SUN represents almost 9,000 Registered Nurses (RNs), Registered Psychiatric Nurses (RPNs), Registered Nurse (Nurse Practitioner)s (RN (NP)s) and graduates in the province.
1. A snapshot of provincial patient safety data:
· The number of critical incidents reported to the Saskatchewan Ministry of Health increased in 2012/13 from 2011/12 to 161 from 127, a 27 percent rise in one year.
· SUN membership telephone survey conducted on September 17 and 18, 2013:
o 67% of respondents said patient safety has not improved over the previous 12 months.
o 59% reported an increase in near misses, adverse events and critical incidents in their workplace over the previous 12 months.
· Work Situation Reports (WSR)s. WSRs form part of the Nursing Advisory process, a function of the SUN/SAHO Collective Agreement, that enables SUN and the Health Regions to document unsafe conditions, near misses and adverse events. This process gives RNs/RN(NP)s/RPNs, who are not able to meet their professional obligations of providing safe and proper care to their clients due to working conditions, a formal mechanism to register their concerns.
WSRs in 2013:
- 860 WSRs were filed by SUN members across Saskatchewan in 2013 (29.3 percent more than in 2012).
- 84% of all WSRs filed were related to inappropriate staffing levels.
· The spring 2013 update from the Canadian Institute for Health Information (CIHI) Hospital Reporting Project noted a continuing rise in “nursing-sensitive adverse events” in Saskatchewan facilities.
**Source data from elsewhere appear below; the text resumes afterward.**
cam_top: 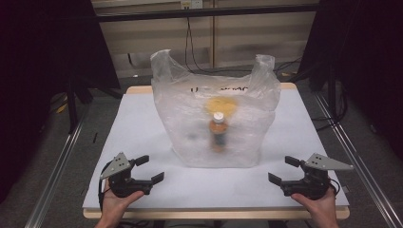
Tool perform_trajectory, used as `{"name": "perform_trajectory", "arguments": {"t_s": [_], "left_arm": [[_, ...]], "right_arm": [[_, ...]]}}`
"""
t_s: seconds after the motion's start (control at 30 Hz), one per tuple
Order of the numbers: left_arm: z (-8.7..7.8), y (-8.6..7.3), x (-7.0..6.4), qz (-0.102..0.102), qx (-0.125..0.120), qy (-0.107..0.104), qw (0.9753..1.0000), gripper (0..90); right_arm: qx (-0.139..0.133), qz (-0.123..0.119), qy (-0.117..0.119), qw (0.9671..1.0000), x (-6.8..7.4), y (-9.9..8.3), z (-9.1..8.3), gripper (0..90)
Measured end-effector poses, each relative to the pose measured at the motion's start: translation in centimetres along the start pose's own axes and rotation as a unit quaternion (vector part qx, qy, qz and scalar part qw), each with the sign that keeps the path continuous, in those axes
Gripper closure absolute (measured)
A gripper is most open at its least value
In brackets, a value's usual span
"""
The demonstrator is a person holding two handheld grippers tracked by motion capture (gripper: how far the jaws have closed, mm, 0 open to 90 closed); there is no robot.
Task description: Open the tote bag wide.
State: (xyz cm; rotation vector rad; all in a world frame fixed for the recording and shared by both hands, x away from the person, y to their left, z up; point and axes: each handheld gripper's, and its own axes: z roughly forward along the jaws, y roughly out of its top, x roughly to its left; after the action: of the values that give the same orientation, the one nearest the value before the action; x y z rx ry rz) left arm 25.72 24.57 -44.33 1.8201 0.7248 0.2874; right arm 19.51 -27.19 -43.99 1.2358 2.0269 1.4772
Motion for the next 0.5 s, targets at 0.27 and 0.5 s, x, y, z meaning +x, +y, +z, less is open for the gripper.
{"name": "perform_trajectory", "arguments": {"t_s": [0.27,0.5], "left_arm": [[0.20,0.00,0.15,-0.005,-0.002,0.002,1.0000,13.6],[0.65,0.03,-0.14,0.002,0.003,-0.005,1.0000,27.7]], "right_arm": [[0.005,-0.002,-0.004,1.0000,-0.17,0.06,0.03,9.6],[-0.002,0.000,0.002,1.0000,-0.29,0.24,0.03,24.3]]}}
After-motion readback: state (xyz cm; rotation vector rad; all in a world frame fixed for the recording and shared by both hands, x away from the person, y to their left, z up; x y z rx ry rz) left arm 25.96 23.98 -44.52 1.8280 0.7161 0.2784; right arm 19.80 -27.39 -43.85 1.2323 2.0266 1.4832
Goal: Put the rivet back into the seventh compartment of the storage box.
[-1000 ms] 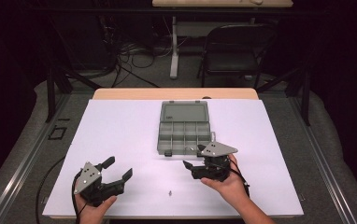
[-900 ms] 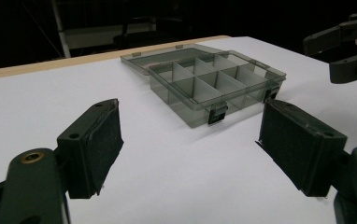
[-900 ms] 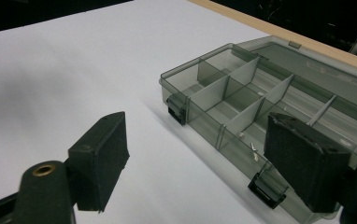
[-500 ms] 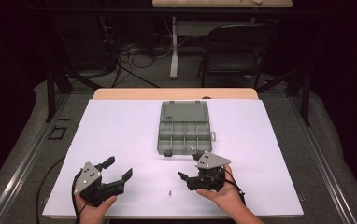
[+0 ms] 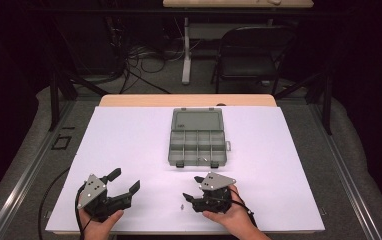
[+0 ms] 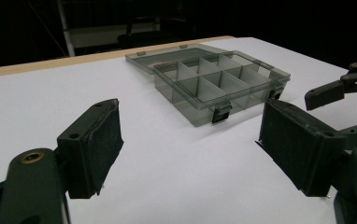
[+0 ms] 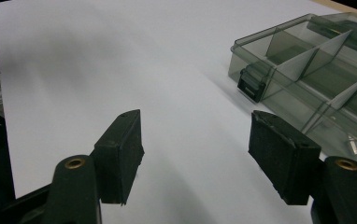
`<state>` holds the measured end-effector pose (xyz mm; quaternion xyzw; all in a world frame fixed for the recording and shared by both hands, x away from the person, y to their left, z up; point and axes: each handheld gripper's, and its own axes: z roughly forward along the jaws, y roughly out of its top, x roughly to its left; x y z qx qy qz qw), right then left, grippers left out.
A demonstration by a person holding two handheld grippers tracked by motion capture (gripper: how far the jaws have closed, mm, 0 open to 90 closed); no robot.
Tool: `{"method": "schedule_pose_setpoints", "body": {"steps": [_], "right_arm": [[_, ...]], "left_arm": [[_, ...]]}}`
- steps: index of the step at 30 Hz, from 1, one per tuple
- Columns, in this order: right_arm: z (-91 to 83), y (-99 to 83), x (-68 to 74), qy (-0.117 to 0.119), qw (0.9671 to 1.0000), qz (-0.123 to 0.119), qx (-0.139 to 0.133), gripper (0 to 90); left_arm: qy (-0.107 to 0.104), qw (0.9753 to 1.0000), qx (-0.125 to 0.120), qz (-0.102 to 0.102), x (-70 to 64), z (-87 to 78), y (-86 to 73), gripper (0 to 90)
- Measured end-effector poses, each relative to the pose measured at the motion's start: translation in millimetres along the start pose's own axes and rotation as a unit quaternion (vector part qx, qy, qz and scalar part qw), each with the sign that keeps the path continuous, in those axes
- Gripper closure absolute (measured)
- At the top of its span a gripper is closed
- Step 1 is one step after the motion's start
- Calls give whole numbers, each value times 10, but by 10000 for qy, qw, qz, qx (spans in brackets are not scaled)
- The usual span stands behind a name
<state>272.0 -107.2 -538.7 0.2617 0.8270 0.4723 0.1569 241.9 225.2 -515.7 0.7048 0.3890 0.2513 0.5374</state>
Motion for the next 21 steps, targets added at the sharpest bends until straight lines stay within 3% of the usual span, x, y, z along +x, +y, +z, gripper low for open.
{"method": "schedule_pose_setpoints", "body": {"steps": [6,11,21], "right_arm": [[22,-45,24,138,9999,68,5,387],[31,-59,57,97,10000,-9,10,412],[103,-92,119,345,9993,93,59,488]], "left_arm": [[-58,10000,13,27,-10,34,7,208],[-58,10000,-12,20,-7,35,9,208],[-120,9999,23,63,-21,51,12,208]]}}
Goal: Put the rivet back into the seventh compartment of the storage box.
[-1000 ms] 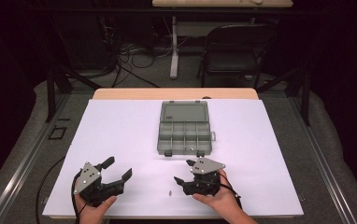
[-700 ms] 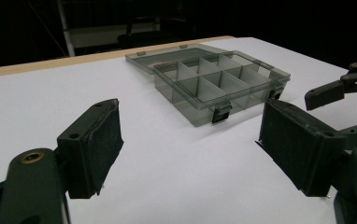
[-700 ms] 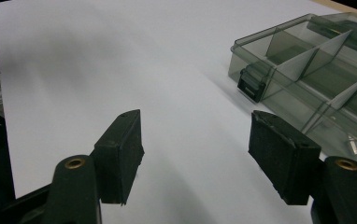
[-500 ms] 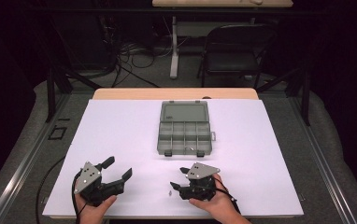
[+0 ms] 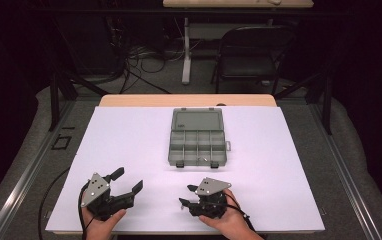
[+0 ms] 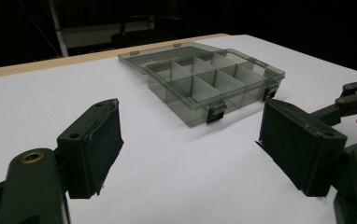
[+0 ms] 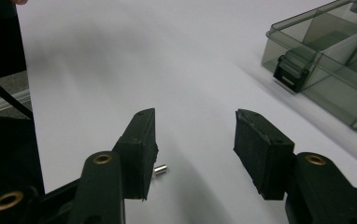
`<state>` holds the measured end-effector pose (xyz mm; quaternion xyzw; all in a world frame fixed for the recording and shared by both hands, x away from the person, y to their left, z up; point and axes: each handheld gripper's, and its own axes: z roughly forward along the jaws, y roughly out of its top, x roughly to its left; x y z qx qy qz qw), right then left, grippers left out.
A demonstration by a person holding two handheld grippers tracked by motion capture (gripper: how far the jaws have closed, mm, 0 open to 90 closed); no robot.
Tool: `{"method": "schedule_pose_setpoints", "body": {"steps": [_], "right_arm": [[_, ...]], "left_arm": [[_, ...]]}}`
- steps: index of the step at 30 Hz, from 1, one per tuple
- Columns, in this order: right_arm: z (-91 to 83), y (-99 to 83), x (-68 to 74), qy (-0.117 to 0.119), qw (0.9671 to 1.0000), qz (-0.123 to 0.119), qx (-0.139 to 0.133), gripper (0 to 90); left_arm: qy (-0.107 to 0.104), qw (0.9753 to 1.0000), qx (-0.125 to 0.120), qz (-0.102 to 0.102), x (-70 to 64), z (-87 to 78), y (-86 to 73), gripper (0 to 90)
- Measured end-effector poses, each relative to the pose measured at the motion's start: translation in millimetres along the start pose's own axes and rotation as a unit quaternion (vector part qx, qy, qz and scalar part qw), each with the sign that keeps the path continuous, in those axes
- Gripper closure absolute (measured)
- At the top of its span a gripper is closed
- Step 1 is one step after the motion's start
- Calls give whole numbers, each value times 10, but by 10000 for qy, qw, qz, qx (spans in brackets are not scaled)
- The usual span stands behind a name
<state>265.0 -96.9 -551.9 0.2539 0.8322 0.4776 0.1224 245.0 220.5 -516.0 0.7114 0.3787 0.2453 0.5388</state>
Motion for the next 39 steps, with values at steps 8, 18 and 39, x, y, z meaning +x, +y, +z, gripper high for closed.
{"method": "schedule_pose_setpoints", "body": {"steps": [8,18,39], "right_arm": [[32,-21,20,51,9998,103,171,585],[103,-28,58,325,9981,263,463,636],[188,-66,130,265,9961,152,832,805]], "left_arm": [[-4,10000,-6,2,-1,-3,2,208],[-8,10000,-7,3,-3,1,2,208],[8,10000,9,3,3,-11,1,208]]}}
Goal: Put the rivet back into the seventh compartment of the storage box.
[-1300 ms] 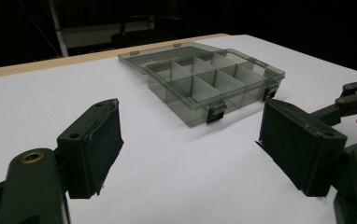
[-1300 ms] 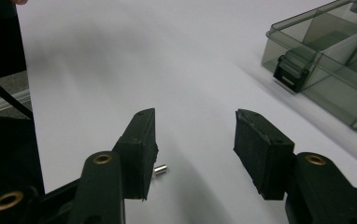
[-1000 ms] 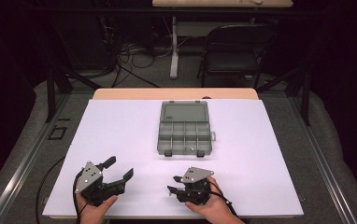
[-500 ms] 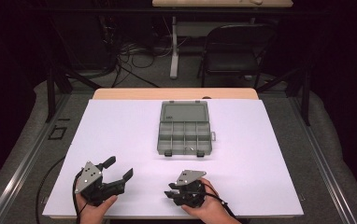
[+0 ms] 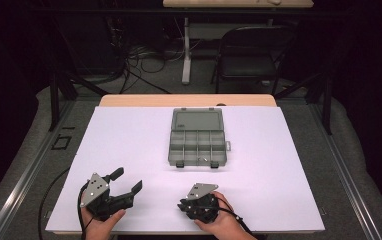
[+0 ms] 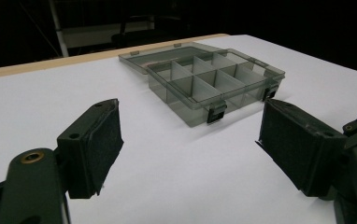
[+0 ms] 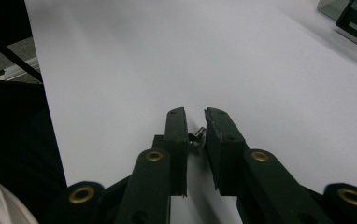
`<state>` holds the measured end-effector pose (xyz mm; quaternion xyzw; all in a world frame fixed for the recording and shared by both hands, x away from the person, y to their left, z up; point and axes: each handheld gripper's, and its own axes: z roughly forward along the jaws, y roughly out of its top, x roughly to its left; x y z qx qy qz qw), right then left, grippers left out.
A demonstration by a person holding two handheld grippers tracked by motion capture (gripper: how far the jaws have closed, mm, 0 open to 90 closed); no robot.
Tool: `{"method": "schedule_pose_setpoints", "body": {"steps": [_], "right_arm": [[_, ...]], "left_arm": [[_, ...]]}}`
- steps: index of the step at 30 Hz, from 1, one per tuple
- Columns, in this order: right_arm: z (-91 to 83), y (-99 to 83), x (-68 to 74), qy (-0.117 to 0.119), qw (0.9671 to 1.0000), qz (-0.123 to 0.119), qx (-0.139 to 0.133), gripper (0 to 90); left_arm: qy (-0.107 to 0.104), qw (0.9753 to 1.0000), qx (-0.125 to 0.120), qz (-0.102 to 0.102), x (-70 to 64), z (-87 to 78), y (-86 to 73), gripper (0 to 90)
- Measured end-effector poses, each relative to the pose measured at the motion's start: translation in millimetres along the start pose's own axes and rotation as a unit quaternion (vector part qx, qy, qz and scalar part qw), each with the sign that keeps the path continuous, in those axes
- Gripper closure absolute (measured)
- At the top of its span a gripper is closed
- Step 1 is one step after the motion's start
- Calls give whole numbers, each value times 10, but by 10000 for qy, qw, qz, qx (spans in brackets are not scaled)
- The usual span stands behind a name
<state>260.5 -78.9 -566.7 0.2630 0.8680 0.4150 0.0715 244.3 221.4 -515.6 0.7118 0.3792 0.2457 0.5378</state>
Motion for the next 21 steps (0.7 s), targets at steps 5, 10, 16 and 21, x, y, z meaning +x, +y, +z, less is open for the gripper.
{"method": "schedule_pose_setpoints", "body": {"steps": [5,10,16,21], "right_arm": [[-1,2,-12,26,10000,-14,8,831],[-7,6,-18,58,10000,21,37,833],[-34,28,-23,80,10000,7,-22,833],[-97,87,-36,58,9998,4,-192,833]], "left_arm": [[5,10000,3,3,2,-3,1,208],[2,10000,-11,8,1,0,1,208],[19,10000,-20,5,0,-14,0,208],[22,10000,-4,6,5,-24,1,208]]}}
2. Growing healthcare demands/strained resources:
· Record population growth in Saskatchewan - as of October 1, 2013, 1,114,170 people live in the province.
· The province has been adding an average of more than 5,300 people every quarter (3 months) since the beginning of 2012.
· Ageing population, with more acute and complex needs, and more chronic conditions.
3. Saskatchewan public values registered nurse care:
·Decline in direct-care registered nurses in the province relative to the population – 2012 saw the first year-over-year drop in the registered nurse-to-population ratio since 2008.
· Public poll, October 2013: SUN annually conducts public research to gauge how people feel about the services provided by registered nurses in healthcare delivery, and about the system as a whole.
- More than 80% of respondents felt registered nurses are key to service delivery.
- Nearly four (4) out of five (5) respondents agree that registered nurses are experts at delivering health care.
- More than six (6) in ten (10) say registered nurses have skills no other provider can offer.
- Over two-thirds of respondents said there are too few registered nurses working in their communities.
- Nearly seven (7) out of ten (10) respondents indicated they would be comfortable with registered nurse led teams.
·The survey, which ran from September 30 to October 13, 2013, has a margin of error of plus or minus 3.22 per cent at the 95 per cent confidence level.